- Comune di Ponzano Veneto
- Ponzano Veneto Location within Italy Ponzano Veneto Location within Veneto
- Coordinates: 45°43′N 12°13′E﻿ / ﻿45.717°N 12.217°E
- Country: Italy
- Region: Veneto
- Province: Treviso (TV)
- Frazioni: Merlengo, Paderno (municipal seat), Ponzano Veneto

Government
- • Mayor: Monia Bianchin

Area
- • Total: 22.1 km^{2} (8.5 sq mi)

Population (31 December 2008)
- • Total: 12,012
- • Density: 544/km^{2} (1,410/sq mi)
- Time zone: UTC+1 (CET)
- • Summer (DST): UTC+2 (CEST)
- Postal code: 31050
- Dialing code: 0422
- Website: Official website

= Ponzano Veneto =

Ponzano Veneto is a comune (municipality) in the Province of Treviso in the Italian region Veneto, located about 30 km north of Venice and about 6 km northwest of Treviso.

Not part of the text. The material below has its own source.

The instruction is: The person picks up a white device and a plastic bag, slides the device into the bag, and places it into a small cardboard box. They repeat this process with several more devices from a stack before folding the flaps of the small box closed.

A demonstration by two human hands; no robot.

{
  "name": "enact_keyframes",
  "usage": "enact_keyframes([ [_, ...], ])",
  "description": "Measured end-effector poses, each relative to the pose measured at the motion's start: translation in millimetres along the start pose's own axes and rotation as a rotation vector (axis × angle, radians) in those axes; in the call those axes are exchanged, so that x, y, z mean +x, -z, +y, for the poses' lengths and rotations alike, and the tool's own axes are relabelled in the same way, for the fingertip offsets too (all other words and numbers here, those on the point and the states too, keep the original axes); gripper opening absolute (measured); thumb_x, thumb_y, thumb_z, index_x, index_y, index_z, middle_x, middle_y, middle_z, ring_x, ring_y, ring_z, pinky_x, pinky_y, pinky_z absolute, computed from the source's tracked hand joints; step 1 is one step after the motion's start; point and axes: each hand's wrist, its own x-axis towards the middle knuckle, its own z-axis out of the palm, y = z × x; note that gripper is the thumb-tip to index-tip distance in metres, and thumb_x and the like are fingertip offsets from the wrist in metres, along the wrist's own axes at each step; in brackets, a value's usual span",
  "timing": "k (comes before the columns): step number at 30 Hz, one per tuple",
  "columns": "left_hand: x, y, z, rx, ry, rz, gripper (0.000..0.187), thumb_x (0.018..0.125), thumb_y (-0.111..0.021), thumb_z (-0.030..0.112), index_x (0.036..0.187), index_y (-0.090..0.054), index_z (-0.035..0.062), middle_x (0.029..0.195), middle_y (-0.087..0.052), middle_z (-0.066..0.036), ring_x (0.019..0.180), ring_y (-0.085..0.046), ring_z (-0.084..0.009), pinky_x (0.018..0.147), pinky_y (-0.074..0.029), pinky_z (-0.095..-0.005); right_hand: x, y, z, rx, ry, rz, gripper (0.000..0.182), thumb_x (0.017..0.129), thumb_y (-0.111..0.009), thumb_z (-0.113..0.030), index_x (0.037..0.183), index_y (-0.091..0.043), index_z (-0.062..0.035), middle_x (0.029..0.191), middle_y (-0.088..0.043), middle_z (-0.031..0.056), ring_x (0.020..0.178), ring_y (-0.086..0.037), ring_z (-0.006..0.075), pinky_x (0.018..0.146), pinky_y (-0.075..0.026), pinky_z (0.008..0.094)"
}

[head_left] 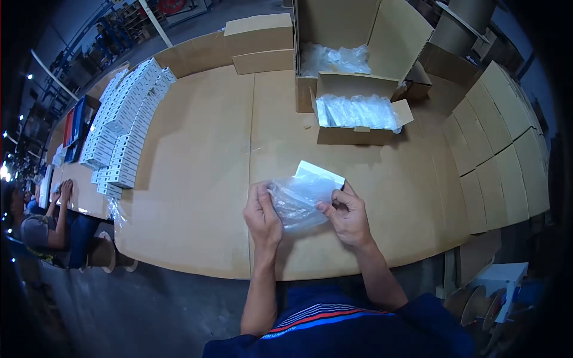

Ponzano Veneto borders the following municipalities: Paese, Povegliano, Treviso, Villorba, Volpago del Montello.

Ponzano Veneto is home to the headquarters of United Colors of Benetton, one of the biggest Italian fashion houses and clothing labels in the world. The headquarters of the company is situated in the Villa Minelli, which was bought by the group in 1969 and became the main headquarters of the company in the 1980s.

== History ==
In 1807, Ponzano, Paderno, and Merlengo—three frazioni (subdivisions) located a few kilometers North of the city of Treviso—formed the Comune di Ponzano, which then became Ponzano Veneto in 1869.

It is likely that there was some kind of inhabitation in antiquity, due to the fact that the area that is now Ponzano Veneto was crossed by via Postumia, the Roman road connecting Genoa and Aquileia.